The concept of genre is a valid one. We need a method for sorting out and defining varieties of narrative fiction, and genre gives us a tool to begin the job. But there are two big problems in using the tool. The first is that it's been misused so often that it's hard to use it rightly — like a good screwdriver that's all bent out of shape because some dork tried to pry paving stones apart with it.
Genre is a generic word — naturally! — for "a kind or style, especially of art or literature," says the OED, and more specifically a term for paintings of a certain type and subject matter: "scenes and subjects of common life."
Now, "scenes and subjects of common life" nicely covers the subject matter of the realistic novel, the literary equivalent of genre painting. But when the term made its way into literature, it came to mean anything but the realistic and the commonplace. It was oddly enough applied to fictions whose subject matter is some degrees removed from common life — Westerns, murder mysteries, spy thrillers, romances, horror stories, fantasies, science fiction, and so on.
The subject matter of realism is broader than that of any genre except fantasy; and realism was the preferred mode of twentieth-century modernism. By relegating fantasy to kiddylit or the trash, modernist critics left the field to the realistic novel. Realism was central. The word genre began to imply something less, something inferior, and came to be commonly misused, not as a description, but as a negative value judgment. Most people now understand "genre" to be an inferior form of fiction, defined by a label, while realistic fictions are simply called novels or literature.
So we have an accepted hierarchy of fictional types, with "literary fiction," not defined, but consisting almost exclusively of realism, at the top. All other kinds of fiction, the "genres," are either listed in rapidly descending order of inferiority or simply tossed into a garbage heap at the bottom. This judgmental system, like all arbitrary hierarchies, promotes ignorance and arrogance. It has seriously deranged the teaching and criticism of fiction for decades, by short-circuiting useful critical description, comparison, and assessment. It condones imbecilities on the order of "If it's science fiction it can't be good, if it's good it can't be science fiction."
And judgment by genre is particularly silly and pernicious now that the idea of genre itself is breaking down.
That's the other problem with our good tool; the screwdriver is melting, the screws are all screwy. Much of the best fiction doesn't fit into the genres any more, but combines, crosses, miscegenates, transgresses, and reinvents them. Seventy years ago Virginia Woolf questioned the possibility of writing realistic fiction honestly. Many honest writers have given up the attempt.

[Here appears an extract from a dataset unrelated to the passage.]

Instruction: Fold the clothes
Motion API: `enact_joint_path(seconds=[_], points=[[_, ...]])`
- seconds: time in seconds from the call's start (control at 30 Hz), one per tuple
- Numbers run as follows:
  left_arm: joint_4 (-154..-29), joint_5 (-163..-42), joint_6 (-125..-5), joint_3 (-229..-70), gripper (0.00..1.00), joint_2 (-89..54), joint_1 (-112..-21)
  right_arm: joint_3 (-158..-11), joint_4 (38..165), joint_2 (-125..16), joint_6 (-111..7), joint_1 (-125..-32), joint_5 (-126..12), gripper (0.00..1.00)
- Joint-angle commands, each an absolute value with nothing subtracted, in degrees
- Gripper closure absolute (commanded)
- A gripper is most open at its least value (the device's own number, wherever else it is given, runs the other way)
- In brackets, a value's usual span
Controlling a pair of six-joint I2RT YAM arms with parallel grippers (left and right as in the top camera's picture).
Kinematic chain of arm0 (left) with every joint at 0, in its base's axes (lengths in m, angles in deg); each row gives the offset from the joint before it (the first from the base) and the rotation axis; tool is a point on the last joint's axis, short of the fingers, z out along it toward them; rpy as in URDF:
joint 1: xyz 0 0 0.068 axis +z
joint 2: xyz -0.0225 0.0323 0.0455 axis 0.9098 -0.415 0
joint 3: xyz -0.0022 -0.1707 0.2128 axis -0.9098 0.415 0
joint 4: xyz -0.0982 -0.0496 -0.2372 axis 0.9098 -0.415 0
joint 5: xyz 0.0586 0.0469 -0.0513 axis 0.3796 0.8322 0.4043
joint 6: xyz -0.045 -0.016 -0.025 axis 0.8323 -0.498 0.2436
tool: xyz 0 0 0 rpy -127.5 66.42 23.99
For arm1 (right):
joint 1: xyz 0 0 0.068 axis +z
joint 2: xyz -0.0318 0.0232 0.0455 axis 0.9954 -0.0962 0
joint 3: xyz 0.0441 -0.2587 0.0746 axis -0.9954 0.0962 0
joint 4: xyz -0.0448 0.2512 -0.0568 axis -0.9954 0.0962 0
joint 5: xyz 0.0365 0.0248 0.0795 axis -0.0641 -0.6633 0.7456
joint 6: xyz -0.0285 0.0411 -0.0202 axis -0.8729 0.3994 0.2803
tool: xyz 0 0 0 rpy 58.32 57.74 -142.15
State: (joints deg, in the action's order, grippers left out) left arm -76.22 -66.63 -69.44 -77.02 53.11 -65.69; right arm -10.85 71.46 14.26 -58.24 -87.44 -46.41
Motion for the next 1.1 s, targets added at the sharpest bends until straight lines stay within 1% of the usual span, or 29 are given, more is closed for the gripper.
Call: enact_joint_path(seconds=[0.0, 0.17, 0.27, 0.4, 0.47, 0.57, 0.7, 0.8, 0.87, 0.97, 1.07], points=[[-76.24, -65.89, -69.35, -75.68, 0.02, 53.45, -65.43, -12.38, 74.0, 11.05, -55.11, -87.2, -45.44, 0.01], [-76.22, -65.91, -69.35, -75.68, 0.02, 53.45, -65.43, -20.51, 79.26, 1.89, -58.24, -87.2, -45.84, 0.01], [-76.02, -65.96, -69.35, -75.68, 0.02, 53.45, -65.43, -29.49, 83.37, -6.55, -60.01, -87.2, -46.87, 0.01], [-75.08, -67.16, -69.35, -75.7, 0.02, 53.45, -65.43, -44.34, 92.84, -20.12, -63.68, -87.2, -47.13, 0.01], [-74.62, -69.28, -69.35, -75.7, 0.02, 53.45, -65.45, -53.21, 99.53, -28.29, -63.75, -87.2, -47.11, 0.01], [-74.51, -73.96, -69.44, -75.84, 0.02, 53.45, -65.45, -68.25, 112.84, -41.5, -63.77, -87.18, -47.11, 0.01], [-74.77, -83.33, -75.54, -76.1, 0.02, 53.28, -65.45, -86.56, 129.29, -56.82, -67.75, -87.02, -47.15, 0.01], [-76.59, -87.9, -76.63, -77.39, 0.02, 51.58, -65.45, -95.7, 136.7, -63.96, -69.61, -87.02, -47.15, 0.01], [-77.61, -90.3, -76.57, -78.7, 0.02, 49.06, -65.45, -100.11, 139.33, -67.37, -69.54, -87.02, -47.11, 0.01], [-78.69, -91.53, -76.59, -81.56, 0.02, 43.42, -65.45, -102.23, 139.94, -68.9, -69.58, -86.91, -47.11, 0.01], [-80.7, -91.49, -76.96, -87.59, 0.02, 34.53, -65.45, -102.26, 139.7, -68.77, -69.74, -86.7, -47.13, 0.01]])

Terms such as "magical realism" or "slipstream" are taken from the literatures to which they're suited and slapped hastily across great widening cracks in the conventional structure of narrative. They disguise more than they reveal, and are useless as description. Major novelists appear outside any recognised category — tell me what kind of fiction it is that José Saramago writes. It is not realism; no, it certainly isn't; but it very certainly is literature.